The French-Australian Chamber of Commerce and Industry sponsored a trade day on Tuesday, A Taste of French Terroirs. The event proved a great opportunity to sample Champagne from some great grower-producers: Breton Fils, Champagne Mailly Grand Cru, Champagne Marc & Fils, Champagne Paul Goerg, and Champagne CH. & A. Prieur, also makers of Champagne Napoleon. In general, these Champagne Houses are grower co-operatives or family run businesses.

As I mentioned in my previous post, Champagne: Highlights of a Memorable Tasting, an increasing number of independent grower-producers in the Champagne region are interested in making people think about Champagne in the same way as they would a fine Bordeaux of Burgundy. The importance of terroir as defined by the health of the vineyard, the soil type, climatic conditions and the artisanal skill of the winemaker are gaining resonance in understanding and assessing the quality of fine Champagne.

The grower-producers blend to a house style, but unlike the bigger houses that draw their grapes from a multiple of regions within Champagne, the grower producers typically limit their selection to vineyards from their own village. Consequently, one of the best ways to appreciate terroir is to try the wines produced by the smaller houses. Champagne Paul Goerg, for example, which was founded by a grower’s co-operative in 1950, makes Champagne primarily from the chardonnay grape. Its 120 hectares of premier cru vineyards near Vertus, just south of the famed Cotes des Blanc, have micro-terroirs that lend the wines from different vineyards unique characteristics.

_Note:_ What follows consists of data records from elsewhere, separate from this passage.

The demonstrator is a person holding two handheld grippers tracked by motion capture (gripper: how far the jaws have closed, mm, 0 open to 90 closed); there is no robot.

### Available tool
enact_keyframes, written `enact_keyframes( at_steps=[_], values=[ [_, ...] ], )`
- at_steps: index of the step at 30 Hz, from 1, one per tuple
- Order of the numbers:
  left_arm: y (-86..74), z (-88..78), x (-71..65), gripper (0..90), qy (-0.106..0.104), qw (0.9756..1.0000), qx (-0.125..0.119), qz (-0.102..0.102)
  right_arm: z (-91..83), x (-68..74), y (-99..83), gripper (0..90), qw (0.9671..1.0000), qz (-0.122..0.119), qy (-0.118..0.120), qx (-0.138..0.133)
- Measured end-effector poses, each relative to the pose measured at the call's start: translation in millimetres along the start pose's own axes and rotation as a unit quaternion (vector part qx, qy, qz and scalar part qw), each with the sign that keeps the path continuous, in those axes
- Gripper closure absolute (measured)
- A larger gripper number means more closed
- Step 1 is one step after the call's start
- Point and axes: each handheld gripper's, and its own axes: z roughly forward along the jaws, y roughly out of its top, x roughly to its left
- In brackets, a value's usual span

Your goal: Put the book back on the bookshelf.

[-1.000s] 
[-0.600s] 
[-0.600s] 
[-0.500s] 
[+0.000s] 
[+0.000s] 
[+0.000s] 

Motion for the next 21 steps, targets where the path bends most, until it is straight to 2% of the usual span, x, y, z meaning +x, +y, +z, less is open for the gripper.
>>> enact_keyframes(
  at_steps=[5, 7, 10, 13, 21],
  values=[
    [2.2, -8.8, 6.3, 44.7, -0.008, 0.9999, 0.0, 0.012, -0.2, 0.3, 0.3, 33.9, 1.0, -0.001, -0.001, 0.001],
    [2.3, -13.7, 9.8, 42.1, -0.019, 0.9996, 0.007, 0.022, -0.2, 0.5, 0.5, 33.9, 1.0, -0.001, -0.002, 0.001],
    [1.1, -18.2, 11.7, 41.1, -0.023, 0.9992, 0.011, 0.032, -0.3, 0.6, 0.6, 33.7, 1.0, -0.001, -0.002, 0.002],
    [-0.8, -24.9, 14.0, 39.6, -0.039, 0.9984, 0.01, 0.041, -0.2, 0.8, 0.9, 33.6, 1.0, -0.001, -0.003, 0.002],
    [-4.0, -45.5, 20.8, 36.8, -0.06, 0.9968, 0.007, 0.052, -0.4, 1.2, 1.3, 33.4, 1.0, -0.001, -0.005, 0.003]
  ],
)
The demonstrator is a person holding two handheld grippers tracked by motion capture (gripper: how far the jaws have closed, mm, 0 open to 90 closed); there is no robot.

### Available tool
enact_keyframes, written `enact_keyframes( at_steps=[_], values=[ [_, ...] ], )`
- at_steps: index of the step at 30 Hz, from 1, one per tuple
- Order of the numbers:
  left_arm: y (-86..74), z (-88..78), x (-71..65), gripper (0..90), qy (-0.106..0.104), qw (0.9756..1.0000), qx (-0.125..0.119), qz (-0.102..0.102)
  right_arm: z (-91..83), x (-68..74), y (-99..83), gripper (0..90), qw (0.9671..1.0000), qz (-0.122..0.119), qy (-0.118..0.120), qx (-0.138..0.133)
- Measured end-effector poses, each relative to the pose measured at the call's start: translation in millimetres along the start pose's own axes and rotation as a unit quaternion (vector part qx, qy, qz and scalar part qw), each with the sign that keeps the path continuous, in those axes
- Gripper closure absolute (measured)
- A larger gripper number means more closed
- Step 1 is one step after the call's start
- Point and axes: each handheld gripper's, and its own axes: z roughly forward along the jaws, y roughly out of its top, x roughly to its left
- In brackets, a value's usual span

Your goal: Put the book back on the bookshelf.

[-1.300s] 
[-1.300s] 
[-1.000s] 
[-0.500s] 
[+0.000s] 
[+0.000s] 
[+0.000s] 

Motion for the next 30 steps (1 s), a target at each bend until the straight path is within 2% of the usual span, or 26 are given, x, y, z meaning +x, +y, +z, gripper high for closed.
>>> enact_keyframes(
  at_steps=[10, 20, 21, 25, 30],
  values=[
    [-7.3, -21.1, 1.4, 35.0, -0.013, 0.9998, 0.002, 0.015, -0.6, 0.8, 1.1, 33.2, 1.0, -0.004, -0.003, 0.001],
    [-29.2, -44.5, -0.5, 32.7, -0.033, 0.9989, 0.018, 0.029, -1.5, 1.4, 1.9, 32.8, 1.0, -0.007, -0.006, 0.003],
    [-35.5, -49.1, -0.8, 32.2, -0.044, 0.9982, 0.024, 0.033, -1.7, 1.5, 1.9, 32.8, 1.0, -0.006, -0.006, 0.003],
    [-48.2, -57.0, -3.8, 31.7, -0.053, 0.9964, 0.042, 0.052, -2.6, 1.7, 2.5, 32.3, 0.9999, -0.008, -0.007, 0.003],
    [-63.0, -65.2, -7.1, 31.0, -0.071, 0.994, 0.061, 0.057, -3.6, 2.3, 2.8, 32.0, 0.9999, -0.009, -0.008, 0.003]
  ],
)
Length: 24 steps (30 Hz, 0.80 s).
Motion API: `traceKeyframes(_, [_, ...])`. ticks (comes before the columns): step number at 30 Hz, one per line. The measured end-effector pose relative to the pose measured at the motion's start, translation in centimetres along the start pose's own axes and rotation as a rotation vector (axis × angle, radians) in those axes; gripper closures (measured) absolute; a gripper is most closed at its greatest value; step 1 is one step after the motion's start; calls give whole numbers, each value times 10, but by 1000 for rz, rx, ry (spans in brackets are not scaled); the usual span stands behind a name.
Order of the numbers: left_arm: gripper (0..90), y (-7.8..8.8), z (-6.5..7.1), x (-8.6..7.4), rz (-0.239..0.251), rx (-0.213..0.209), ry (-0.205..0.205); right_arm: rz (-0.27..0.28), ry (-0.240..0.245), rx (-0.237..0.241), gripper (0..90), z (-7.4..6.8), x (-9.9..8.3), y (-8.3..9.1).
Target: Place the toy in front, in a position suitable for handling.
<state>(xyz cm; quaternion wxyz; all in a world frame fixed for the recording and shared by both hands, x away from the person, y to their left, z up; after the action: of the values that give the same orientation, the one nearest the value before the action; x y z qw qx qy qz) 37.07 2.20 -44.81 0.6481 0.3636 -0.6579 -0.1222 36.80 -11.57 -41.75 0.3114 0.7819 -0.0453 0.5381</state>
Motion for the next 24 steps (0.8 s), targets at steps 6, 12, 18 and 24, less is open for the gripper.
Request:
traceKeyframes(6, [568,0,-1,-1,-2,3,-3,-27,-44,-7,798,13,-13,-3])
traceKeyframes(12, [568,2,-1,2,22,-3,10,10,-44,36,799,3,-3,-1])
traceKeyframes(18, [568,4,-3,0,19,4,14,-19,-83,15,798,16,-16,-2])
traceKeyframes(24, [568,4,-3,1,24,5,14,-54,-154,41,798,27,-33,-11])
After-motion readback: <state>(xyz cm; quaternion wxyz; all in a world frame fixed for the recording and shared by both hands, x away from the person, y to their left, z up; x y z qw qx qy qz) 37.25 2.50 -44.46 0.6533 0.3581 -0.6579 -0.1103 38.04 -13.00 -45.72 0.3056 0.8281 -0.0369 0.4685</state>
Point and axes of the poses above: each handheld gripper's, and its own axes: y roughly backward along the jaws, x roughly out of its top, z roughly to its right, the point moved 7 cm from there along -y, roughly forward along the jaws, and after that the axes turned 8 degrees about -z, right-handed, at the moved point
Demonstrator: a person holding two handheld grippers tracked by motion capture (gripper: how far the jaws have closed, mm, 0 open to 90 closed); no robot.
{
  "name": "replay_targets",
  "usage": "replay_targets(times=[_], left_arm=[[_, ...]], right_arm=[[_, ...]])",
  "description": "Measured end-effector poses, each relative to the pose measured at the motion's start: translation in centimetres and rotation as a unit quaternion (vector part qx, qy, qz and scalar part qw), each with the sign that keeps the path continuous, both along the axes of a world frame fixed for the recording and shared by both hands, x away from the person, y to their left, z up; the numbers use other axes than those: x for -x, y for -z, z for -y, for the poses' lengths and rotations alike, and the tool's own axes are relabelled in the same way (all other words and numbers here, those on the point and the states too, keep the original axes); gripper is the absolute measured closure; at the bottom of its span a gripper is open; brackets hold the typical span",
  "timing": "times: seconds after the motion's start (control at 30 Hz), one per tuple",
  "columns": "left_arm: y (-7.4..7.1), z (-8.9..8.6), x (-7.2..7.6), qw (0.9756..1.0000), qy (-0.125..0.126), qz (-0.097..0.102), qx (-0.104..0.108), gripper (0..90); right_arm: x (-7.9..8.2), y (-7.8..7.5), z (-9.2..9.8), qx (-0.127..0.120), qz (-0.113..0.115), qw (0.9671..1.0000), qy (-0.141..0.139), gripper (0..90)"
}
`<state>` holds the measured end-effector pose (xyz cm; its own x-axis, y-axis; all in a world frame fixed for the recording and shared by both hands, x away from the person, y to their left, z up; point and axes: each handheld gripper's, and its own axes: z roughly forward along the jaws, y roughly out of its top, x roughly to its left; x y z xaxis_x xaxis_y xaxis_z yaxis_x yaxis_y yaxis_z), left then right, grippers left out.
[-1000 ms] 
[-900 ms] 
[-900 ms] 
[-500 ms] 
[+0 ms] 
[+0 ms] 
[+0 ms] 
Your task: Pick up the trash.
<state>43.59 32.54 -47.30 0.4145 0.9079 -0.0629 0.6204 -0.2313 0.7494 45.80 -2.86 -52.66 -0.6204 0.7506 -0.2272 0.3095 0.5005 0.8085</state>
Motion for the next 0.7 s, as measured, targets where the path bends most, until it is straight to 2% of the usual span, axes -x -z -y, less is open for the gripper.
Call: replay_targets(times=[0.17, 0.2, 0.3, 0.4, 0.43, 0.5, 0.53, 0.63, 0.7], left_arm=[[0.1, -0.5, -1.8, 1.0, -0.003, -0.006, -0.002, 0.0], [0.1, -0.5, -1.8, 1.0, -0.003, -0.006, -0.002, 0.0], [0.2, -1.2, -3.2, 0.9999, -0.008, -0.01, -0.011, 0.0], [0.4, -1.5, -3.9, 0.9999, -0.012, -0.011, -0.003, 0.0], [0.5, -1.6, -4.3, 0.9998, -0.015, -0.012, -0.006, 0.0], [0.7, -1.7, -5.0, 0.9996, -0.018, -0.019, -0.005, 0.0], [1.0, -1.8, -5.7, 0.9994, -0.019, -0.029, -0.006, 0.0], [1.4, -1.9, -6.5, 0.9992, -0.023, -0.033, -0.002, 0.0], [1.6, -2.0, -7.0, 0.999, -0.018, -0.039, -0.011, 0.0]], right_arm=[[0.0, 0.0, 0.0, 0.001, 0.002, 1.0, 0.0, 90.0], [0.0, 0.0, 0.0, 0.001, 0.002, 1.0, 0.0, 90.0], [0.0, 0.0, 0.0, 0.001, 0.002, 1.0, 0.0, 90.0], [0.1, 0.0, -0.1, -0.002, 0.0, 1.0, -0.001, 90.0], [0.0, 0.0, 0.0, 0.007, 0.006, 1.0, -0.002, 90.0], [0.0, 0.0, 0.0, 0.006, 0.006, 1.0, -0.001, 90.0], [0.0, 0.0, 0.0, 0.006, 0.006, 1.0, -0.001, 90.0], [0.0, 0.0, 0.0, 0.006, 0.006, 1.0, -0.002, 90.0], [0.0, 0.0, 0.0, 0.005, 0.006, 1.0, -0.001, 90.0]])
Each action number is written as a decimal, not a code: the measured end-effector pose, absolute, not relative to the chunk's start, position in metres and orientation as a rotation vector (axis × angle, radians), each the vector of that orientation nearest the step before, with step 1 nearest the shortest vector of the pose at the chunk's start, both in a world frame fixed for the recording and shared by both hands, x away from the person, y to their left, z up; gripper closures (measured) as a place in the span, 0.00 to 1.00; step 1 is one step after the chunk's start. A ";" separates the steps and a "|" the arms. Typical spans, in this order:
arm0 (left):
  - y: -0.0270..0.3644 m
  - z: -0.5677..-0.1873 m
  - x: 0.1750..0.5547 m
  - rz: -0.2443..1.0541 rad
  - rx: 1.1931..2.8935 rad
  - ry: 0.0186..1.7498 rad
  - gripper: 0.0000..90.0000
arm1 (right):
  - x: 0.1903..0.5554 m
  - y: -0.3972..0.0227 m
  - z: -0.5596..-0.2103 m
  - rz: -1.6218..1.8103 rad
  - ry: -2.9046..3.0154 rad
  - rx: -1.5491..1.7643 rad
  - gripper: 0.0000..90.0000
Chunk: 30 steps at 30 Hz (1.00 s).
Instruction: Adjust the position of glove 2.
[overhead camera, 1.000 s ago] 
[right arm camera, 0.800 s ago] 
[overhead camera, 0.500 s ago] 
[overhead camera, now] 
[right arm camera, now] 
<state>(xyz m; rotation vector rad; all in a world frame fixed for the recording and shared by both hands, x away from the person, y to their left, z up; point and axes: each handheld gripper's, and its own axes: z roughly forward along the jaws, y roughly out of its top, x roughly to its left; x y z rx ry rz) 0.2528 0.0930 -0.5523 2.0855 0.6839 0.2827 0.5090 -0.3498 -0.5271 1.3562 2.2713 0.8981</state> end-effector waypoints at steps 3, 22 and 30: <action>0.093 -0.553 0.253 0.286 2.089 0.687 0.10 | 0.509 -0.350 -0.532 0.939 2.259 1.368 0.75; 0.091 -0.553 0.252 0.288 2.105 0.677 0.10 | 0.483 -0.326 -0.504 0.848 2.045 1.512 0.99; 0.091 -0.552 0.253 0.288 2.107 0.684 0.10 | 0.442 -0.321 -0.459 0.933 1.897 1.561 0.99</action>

The south facing areas, for example, produce rich and supple wines, whereas the east facing slopes give the wine rigour and minerality.

 

Only 17 of Champagne’s 319 villages currently enjoy the highest Grand Cru status. The Mailly Grand Cru estate is a single vineyard 70 hectare site divided into 480 plots cared for by 80 winegrowers. The winery, a glass built building above seven levels of cellars and a kilometre-long stretch of chalk caves, makes an extensive range of highly rated Champagne.

As I tasted my way through some excellent Champagne, I couldn’t help thinking that these smaller Champagne Houses are one of France’s best kept secrets. Indeed, Lisa Perrotti-Brown of the Wine Advocate notes that “around half of France’s Champagne purchases are the produce of small, individual growers (Grower Champagnes) and co-operatives as opposed to the rest of the world where 90% or more of markets have for a long time been comprised of big brand loyalty.” (Grower Champagnes, eRobert Parker June 2009). In fact, the smaller Houses account for almost a quarter of all Champagne sales and have made good inroads in establishing new markets in recent years, especially in the United States.  I’m guessing that with the current strength of the Aussie dollar we will start to see a lot more of the lesser known brands on our shelves.